● **What you should do**
Report each line of the data below in which "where" appears.
_ _ _ _ _
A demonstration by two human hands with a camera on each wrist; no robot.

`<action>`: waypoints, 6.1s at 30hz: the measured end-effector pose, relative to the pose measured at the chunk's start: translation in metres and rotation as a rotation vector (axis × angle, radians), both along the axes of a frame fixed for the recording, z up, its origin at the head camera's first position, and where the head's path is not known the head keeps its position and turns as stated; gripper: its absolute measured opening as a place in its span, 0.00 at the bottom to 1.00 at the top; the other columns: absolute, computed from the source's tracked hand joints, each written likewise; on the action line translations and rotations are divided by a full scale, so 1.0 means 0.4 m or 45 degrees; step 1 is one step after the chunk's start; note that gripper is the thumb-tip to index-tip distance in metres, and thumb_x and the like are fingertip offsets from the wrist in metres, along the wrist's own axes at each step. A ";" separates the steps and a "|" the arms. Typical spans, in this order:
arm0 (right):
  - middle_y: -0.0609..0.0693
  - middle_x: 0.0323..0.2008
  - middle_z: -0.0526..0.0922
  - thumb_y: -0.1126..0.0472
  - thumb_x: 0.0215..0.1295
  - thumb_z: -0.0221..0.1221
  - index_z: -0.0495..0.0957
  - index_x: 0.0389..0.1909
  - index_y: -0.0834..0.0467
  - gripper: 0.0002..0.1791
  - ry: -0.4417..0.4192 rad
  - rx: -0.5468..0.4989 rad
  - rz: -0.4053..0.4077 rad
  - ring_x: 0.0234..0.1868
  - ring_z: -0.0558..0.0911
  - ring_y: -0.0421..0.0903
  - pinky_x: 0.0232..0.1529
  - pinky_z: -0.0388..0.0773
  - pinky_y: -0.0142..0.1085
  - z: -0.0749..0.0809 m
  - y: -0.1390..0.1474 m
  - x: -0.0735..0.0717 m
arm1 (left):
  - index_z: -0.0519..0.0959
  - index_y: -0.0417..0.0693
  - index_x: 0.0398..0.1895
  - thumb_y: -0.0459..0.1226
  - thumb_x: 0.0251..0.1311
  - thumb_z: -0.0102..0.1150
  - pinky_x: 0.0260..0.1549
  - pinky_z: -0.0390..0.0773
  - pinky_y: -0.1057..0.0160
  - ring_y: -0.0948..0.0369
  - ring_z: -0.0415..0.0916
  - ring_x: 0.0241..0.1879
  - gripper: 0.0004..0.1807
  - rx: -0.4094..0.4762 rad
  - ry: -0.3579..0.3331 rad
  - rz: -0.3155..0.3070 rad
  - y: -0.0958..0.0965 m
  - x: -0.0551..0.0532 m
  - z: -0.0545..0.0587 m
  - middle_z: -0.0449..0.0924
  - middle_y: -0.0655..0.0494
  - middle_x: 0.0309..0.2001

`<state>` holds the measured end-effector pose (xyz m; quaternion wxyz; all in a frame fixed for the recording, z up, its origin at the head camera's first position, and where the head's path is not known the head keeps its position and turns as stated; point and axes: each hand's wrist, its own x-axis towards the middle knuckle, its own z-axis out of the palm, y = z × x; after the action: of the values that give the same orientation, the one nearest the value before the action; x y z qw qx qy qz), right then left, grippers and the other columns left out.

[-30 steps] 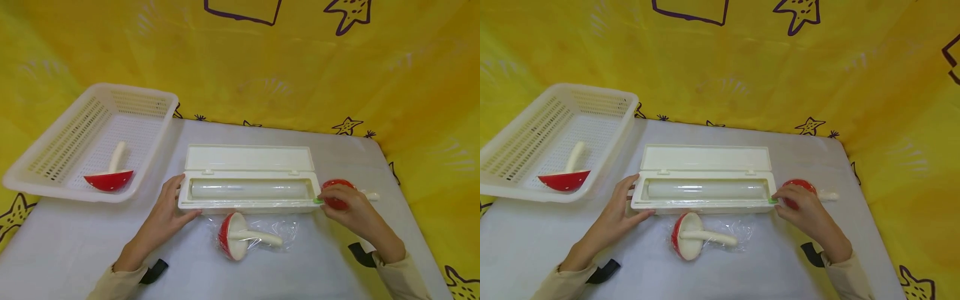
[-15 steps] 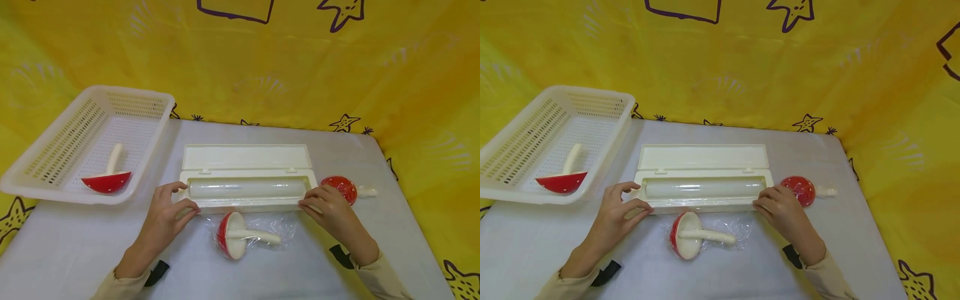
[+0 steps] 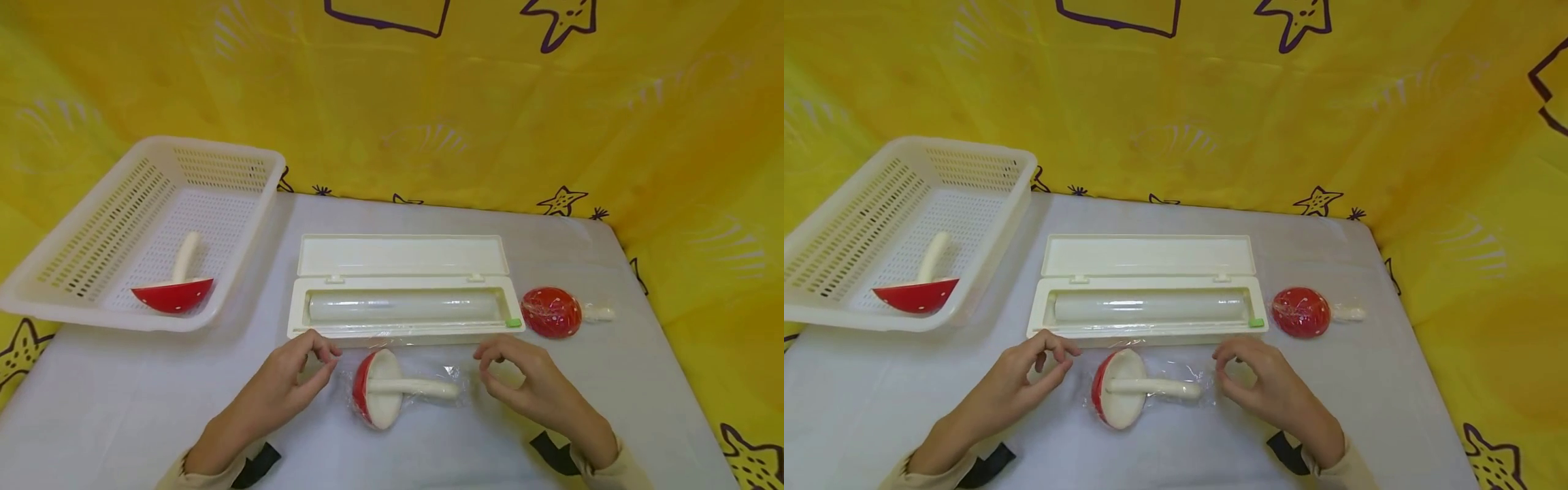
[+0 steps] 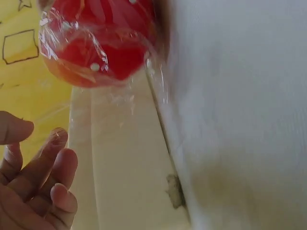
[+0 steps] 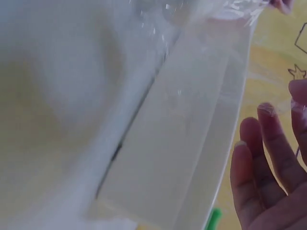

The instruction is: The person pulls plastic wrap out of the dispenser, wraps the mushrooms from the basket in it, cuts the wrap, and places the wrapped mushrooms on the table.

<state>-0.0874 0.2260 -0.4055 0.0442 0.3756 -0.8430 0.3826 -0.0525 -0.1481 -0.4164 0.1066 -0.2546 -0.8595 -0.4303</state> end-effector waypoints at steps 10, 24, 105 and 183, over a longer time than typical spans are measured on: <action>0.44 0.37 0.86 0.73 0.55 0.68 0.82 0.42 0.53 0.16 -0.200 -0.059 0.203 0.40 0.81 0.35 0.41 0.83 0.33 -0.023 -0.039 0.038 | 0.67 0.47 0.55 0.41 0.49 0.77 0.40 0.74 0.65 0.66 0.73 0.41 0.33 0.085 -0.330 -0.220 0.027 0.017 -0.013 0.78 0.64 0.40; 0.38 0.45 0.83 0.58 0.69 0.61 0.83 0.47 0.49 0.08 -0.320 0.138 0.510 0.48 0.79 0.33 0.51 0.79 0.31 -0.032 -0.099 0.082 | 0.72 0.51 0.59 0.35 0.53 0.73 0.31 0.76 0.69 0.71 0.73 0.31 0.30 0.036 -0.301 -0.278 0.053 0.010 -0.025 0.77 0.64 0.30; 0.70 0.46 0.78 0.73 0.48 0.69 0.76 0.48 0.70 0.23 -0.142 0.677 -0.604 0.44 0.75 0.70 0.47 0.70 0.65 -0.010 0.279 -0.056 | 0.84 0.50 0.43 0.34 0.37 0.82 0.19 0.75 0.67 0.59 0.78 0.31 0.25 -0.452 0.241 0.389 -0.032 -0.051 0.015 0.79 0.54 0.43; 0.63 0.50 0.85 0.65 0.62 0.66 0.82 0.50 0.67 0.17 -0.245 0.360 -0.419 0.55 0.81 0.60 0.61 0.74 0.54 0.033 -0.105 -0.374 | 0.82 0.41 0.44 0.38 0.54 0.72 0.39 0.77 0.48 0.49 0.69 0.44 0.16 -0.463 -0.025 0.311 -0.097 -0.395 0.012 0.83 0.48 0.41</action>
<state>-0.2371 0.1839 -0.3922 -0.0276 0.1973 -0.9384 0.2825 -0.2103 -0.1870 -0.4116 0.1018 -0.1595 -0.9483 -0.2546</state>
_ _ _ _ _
● **Reply**
`<action>`: waypoints, 6.1s at 30hz: the measured end-effector pose, relative to the pose measured at the chunk's start: translation in metres and rotation as a rotation vector (axis × angle, radians), both along the axes of a frame fixed for the recording, z up, its origin at the head camera's first position, and where the head's path is not known the head keeps its position and turns as stated; gripper: its absolute measured opening as a place in its span, 0.00 at the bottom to 1.00 at the top; the other columns: absolute, computed from the source's tracked hand joints, each written likewise; on the action line translations and rotations are divided by a full scale, so 1.0 means 0.4 m or 45 degrees; step 1 is one step after the chunk's start; note that gripper is the thumb-tip to index-tip distance in metres, and thumb_x and the like are fingertip offsets from the wrist in metres, along the wrist's own axes at each step. A ";" separates the steps and a "|" the arms. Typical spans, in this order:
`<state>` holds the measured end-effector pose (xyz m; quaternion wxyz; all in a frame fixed for the recording, z up, its origin at the head camera's first position, and where the head's path is not known the head keeps its position and turns as stated; point and axes: each hand's wrist, its own x-axis towards the middle knuckle, its own z-axis out of the palm, y = z × x; after the action: of the values that give the same orientation, the one nearest the value before the action; x y z qw qx qy qz), right then left, grippers and the other columns left out.

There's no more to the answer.